2020-08-27

A More Expensive, But Not That Expensive, Portable Receiver.

On Ebay I purchased the Tecsun PL-660 portable radio receiver.

The PL-660 covers long wave (LW), medium wave (MW, AM band),  short wave (SW) up to 30MHz, the FM broadcast band (76 - 108MHz)  and the 118 - 136MHz air band (using AM). The receiver is also capable of AM synchronous demodulation and SSB  reception.

The receiver has a digital signal processing demodulator at the IF, and provides two bandwidths on AM reception, and that is a very useful feature, I found.

The receiver has an antenna input jack, specified to work on SW and the FM band. A test shows that it sooks like working in the air band as well.

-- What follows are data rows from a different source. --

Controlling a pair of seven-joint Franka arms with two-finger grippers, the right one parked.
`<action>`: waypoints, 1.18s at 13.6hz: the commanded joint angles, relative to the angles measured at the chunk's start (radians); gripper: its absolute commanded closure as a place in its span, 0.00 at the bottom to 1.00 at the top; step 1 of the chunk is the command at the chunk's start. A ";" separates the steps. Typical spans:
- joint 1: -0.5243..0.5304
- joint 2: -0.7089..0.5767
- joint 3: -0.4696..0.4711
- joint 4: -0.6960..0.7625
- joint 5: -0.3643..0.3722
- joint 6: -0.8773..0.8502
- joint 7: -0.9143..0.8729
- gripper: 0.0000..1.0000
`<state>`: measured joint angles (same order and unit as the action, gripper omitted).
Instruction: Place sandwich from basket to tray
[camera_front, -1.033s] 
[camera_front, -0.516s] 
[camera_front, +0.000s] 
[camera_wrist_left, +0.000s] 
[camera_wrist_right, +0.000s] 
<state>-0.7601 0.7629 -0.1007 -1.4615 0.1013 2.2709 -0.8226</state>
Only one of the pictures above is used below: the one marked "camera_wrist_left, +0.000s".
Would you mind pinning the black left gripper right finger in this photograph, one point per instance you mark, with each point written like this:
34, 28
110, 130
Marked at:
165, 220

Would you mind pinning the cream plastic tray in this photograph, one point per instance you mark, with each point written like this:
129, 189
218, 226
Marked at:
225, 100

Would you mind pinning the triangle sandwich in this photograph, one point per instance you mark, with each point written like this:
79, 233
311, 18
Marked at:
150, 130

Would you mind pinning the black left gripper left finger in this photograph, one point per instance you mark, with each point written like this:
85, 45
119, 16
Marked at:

An external (active) antenna for air band reception should provide useful,  an FM antenna should be interesting, too.

The receiver uses 4 AA size cells for it power supply. These can be 1.5V (alkaline) or 1.2V rechargeable cells. I used a set of Eneloop (NiMH) cells, and when fully charged, they showed "battery full" on the indicator, and also tells that I was using NiMH batteries. It stayed like that throughout the testing of the radio.


The air band would have been perfect for my propagation monitoring if the VOR band 108 - 188MHz were included, but I reckon that I could use a low cost SDR for that, if need be.

A quick test showed that the sensitivity of the receiver is quite good on MW,SW and FM, as well as the lower part of the air band. The higher part of the air band seemed to lack gain, maybe due to bad tracking of the input filter.

Speaker quality sounds quite good for its size.

To me, however, it sounds like the DSP (demodulator/IF filter) could be improved, I detected some distortion, especially with somewhat noisy signals, that I never noticed on a fully analog receiver, or with my Icom IC-7300 and similar SDR/DSP heavy radios. OK, I guess that I got what I payed for ;)

I do think that this could be improved in later models. I suspect that it is not possible, or at least not easy, to update the firmware of the PL-660.

The accompanying power adapter, however was a bit of a disappointment. The adapter from US plug to EU plug did not fit into a mains socket, and just bent completely out of shape, no matter how carefully I tried to insert the plug(adapter). So I could simply not test the power adapter. I should probably try to find a suitable adapter, or simply cut the cord with the plug for the radio and make my own 6V power supply for this receiver.

All in all it is a nice and usable addition to my receiver park, I like monitoring a lot of frequencies simultaneously, to get an idea of the radio propagation conditions, be it on LW,MW,SW or VHF/UHF/Microwaves. The previously purchased "cheap" receiver is no more than just a toy, unlike this one. 

Maybe I should make another post or a few, about the setup I use for propagation monitoring. I think, however, that this should be at a later stage when I have completed more of the system.